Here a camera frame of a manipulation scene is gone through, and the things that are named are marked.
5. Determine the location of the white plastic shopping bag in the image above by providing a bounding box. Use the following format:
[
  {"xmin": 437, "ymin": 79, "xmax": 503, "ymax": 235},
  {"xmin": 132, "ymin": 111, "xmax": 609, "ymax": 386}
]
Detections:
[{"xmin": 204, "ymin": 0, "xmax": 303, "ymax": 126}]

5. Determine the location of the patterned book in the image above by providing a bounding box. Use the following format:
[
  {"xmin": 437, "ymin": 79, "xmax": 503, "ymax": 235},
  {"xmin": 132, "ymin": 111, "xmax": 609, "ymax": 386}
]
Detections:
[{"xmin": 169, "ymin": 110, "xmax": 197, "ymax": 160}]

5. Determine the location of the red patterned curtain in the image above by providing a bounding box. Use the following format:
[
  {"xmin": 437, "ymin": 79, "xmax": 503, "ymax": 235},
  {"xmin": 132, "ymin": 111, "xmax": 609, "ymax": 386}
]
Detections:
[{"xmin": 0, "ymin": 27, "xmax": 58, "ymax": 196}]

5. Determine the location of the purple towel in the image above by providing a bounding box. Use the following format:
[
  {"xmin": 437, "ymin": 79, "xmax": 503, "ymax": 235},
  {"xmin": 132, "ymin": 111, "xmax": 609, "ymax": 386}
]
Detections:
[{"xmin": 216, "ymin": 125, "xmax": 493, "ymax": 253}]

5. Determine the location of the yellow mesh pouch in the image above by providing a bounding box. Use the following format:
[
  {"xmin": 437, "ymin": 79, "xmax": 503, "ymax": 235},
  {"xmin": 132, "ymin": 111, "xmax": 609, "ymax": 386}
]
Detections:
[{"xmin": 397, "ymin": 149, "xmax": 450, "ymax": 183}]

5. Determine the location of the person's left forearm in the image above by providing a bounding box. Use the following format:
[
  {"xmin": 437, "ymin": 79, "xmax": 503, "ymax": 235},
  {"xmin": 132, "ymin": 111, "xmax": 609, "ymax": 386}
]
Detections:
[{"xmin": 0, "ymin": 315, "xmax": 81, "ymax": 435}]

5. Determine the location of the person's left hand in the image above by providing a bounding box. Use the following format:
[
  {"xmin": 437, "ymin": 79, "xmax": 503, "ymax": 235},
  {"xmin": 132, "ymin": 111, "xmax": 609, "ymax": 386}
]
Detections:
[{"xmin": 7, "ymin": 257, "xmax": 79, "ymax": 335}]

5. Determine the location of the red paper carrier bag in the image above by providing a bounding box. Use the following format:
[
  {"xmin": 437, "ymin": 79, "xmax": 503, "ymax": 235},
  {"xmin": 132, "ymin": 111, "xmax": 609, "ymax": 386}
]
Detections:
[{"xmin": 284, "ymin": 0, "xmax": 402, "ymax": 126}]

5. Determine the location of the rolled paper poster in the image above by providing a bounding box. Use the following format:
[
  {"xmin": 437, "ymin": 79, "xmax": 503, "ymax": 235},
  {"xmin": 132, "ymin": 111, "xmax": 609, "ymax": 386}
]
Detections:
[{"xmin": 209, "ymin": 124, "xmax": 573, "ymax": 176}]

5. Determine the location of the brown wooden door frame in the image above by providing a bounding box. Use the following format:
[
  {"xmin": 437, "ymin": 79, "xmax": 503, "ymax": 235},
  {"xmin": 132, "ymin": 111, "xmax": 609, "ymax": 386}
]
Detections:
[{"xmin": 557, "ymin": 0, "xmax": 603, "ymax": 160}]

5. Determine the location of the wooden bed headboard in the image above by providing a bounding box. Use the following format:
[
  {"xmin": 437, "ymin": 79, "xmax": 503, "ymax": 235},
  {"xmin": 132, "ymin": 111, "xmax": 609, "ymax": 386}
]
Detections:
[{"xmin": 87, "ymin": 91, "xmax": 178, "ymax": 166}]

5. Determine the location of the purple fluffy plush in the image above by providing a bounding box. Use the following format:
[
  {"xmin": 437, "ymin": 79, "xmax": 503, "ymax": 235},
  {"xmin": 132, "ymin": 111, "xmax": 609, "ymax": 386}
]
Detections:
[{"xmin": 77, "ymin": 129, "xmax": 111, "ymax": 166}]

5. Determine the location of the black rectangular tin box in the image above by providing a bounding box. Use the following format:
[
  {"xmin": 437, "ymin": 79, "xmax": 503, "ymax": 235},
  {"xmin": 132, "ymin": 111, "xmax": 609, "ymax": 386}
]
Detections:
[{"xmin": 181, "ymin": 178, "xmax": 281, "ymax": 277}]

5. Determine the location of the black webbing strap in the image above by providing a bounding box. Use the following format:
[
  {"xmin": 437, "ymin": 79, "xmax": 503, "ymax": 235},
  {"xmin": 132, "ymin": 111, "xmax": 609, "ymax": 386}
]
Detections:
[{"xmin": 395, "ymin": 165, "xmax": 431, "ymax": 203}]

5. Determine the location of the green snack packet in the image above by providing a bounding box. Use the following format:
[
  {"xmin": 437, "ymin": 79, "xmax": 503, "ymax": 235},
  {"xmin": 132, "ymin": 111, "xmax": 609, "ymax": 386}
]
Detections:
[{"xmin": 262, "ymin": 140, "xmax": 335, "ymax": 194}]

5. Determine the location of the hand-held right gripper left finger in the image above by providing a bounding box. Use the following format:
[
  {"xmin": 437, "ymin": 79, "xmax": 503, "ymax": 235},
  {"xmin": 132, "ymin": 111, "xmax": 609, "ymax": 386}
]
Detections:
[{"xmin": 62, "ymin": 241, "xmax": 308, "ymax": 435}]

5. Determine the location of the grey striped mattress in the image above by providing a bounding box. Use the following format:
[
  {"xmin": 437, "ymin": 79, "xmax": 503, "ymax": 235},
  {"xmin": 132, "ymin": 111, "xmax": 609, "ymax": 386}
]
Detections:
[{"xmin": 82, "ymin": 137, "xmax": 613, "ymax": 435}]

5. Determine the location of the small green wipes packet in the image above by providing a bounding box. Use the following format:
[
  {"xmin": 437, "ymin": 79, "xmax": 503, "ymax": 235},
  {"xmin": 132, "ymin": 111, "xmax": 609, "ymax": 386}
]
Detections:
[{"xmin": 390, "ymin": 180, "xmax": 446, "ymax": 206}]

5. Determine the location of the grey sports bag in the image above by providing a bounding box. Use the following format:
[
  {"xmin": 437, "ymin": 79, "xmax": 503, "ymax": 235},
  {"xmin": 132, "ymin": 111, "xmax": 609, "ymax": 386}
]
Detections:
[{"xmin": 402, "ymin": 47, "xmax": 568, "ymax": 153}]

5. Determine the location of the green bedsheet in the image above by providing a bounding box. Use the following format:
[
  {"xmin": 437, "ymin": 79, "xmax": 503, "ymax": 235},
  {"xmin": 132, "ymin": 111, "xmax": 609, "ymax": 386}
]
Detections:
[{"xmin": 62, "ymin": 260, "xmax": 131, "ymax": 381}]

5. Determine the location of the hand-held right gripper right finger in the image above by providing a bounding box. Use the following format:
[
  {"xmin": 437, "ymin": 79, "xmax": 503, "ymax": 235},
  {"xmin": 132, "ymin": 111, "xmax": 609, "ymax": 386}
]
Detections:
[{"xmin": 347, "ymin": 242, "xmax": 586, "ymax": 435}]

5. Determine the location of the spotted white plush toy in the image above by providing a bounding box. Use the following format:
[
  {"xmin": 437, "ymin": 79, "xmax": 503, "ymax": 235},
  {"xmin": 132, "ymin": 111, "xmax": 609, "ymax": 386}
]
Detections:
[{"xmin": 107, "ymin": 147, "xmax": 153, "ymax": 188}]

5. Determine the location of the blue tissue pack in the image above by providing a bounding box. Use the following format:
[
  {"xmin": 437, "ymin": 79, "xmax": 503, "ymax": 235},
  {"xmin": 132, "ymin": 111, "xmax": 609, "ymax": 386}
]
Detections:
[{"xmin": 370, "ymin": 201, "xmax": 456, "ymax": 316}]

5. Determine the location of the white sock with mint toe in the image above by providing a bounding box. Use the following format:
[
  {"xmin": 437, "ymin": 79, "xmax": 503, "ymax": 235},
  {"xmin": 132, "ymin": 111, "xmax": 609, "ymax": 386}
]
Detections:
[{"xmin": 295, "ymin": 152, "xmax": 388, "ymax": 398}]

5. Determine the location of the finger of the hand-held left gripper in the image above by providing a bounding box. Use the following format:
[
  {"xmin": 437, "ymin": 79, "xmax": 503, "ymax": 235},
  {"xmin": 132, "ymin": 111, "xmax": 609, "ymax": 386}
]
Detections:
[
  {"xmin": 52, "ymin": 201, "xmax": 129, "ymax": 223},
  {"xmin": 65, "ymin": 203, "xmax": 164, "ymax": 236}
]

Work request — Search the data for the string "person". List each line that has it.

Reply —
5. Determine the location of the person's left forearm in the image above by providing a bounding box. Use the following format:
5. Determine the location of the person's left hand in the image above by providing a bounding box. Use the following format:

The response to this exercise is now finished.